Jeffrey S. Gall, NOAA/GFDL, Princeton, NJ; and I. Ginis, S. J. Lin, and T. Marchok

This study utilizes a forecasting version of the high-resolution atmospheric model (HiRAM) developed at the Geophysical Fluid Dynamics Laboratory (GFDL). This version features the finite-volume core on a cubed-sphere grid, a modified shallow convection scheme, and 32 vertical model levels. It also includes a vortex breeding routine, a 4-D initialization large-scale nudging scheme, and a SST 'anomaly persistence' scheme. The model domain features 361 x 361 grid points in the horizontal, with an average grid spacing of approximately 25km. All simulations are performed at Oak Ridge National Laboratory on their high performance computing system (Jaguar). At the time of this writing, Jaguar is the most powerful supercomputer in the world for open scientific use, and features over 125,000 processing cores, 62 TB of memory, 600 TB of disk space, and a peak performance of 263 teraflop/s.

In the first part of this work, once-daily, 00Z simulations are performed between the period July 20, 2009 through September 31, 2009. These simulations are comprised of a large-scale nudging and storm-scale vortex-breeding step between t=-1 d and t=0, followed by a five-day model integration with these options turned off. All HiRAM tropical cyclone (TC) track and intensity forecasts are compared to a basket of operational limited-area and global dynamical models for both the Atlantic and Eastern Pacific ocean basins.
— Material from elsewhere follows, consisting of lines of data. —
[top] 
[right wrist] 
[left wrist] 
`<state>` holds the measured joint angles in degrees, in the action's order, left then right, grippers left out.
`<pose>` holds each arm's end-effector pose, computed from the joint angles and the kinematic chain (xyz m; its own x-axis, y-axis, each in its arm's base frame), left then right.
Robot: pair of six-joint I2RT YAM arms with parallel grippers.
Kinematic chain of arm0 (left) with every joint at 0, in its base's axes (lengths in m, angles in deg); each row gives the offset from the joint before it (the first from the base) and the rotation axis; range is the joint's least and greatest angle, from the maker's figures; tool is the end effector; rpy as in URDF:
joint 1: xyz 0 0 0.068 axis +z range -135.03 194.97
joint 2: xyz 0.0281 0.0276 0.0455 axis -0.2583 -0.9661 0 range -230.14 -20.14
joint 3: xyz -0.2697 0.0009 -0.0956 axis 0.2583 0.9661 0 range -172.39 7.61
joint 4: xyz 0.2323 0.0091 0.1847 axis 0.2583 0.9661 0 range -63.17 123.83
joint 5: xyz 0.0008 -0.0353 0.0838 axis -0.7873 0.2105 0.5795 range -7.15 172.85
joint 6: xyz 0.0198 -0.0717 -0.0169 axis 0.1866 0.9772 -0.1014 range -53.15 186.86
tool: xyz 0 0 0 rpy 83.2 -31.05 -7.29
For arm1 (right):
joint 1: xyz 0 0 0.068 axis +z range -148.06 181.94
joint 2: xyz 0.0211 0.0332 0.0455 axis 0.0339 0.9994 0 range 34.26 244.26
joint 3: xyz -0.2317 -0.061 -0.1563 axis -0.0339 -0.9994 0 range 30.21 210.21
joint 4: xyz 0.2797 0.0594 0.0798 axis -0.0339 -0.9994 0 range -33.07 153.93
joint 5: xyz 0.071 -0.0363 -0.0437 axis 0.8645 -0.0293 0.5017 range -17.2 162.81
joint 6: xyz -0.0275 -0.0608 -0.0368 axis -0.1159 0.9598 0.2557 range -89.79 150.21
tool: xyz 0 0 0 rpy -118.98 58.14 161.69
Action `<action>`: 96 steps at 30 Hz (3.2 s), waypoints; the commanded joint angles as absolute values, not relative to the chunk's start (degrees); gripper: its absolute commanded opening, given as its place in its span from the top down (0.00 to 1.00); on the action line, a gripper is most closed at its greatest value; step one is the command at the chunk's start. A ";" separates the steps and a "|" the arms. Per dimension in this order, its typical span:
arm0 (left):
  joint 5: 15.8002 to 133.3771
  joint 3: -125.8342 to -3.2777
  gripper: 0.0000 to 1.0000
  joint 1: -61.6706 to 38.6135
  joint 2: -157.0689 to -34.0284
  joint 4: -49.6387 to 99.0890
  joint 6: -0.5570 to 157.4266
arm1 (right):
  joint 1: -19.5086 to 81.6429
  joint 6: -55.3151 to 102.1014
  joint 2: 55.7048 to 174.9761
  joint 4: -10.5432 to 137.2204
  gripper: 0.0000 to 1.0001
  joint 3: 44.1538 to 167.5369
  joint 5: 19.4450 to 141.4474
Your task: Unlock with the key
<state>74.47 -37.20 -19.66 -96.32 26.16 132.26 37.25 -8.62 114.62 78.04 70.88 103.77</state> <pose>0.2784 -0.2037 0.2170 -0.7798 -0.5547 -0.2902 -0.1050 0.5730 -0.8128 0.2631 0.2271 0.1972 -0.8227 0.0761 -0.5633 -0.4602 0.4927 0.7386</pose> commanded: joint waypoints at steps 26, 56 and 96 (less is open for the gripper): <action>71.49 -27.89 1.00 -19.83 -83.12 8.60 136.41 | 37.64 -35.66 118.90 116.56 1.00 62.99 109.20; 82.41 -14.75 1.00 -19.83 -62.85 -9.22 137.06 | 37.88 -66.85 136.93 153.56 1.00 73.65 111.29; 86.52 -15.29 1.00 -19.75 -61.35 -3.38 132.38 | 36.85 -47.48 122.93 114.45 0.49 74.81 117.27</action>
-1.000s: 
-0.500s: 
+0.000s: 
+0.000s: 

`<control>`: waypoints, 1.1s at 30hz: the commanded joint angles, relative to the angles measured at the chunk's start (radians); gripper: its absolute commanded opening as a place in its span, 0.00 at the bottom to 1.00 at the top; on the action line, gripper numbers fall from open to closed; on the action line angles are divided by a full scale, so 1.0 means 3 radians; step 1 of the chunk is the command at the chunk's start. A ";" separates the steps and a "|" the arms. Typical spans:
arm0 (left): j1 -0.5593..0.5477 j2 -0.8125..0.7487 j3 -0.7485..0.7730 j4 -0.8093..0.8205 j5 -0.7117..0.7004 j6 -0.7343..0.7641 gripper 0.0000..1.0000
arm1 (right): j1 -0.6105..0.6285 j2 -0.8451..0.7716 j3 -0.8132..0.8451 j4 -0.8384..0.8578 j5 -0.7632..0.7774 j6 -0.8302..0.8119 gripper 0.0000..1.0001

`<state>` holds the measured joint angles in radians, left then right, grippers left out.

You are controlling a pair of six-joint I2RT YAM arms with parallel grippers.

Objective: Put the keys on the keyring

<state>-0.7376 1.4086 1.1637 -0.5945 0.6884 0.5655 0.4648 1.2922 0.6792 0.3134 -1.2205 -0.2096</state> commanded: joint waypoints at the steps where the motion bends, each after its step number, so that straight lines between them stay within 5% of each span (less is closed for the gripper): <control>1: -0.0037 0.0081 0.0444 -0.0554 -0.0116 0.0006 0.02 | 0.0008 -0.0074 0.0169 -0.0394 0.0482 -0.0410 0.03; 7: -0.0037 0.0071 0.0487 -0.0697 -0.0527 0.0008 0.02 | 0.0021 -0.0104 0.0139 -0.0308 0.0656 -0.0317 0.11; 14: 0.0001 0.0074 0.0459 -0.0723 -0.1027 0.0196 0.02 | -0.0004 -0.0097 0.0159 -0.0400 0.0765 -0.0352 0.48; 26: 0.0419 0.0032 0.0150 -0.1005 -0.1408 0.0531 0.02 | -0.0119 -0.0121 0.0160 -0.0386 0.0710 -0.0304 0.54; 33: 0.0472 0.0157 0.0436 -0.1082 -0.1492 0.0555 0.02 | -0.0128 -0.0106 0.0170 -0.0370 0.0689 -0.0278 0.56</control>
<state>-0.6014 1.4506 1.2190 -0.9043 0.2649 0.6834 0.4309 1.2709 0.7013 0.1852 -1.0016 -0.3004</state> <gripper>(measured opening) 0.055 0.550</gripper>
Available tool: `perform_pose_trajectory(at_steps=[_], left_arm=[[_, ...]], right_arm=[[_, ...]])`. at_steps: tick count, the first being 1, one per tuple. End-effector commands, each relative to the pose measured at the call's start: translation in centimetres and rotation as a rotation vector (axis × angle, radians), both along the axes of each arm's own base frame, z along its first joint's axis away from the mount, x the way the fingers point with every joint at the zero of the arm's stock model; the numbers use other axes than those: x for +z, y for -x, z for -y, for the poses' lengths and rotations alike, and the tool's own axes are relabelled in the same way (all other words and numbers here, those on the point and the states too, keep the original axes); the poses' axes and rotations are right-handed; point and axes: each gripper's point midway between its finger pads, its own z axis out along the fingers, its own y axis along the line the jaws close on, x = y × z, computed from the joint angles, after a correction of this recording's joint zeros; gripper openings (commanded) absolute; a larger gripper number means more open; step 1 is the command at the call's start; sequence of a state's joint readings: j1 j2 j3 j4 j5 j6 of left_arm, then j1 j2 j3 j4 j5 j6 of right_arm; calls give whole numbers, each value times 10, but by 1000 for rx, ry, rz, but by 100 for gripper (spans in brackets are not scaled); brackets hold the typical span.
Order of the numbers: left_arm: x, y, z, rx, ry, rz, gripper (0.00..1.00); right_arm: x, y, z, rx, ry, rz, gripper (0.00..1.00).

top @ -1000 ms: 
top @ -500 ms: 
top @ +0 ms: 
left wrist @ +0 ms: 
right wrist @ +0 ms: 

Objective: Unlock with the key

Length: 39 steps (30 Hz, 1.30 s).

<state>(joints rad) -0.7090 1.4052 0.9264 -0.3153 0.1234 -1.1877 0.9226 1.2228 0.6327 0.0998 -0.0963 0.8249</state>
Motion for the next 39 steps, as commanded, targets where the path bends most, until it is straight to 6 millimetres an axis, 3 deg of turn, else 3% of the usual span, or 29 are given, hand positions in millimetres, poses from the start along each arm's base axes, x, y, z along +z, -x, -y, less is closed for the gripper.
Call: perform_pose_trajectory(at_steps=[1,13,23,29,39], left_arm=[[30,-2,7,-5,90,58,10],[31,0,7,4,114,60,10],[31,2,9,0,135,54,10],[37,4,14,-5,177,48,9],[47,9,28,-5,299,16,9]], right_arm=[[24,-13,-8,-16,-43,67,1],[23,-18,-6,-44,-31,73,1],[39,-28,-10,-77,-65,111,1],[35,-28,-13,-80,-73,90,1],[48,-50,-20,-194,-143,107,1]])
Initial results indicate that TC track forecasts for the Atlantic basin are skillful relative to a majority of models, especially at longer lead times (four and five days). While there is little improvement in the Atlantic TC intensity forecast relative to other dynamical models, the significant intensity bias suggests that future HiRAM simulations at higher resolutions may improve intensity forecasts. HiRAM performance in East Pacific ocean basin is not as good when compared to TC forecast statistics from the Atlantic.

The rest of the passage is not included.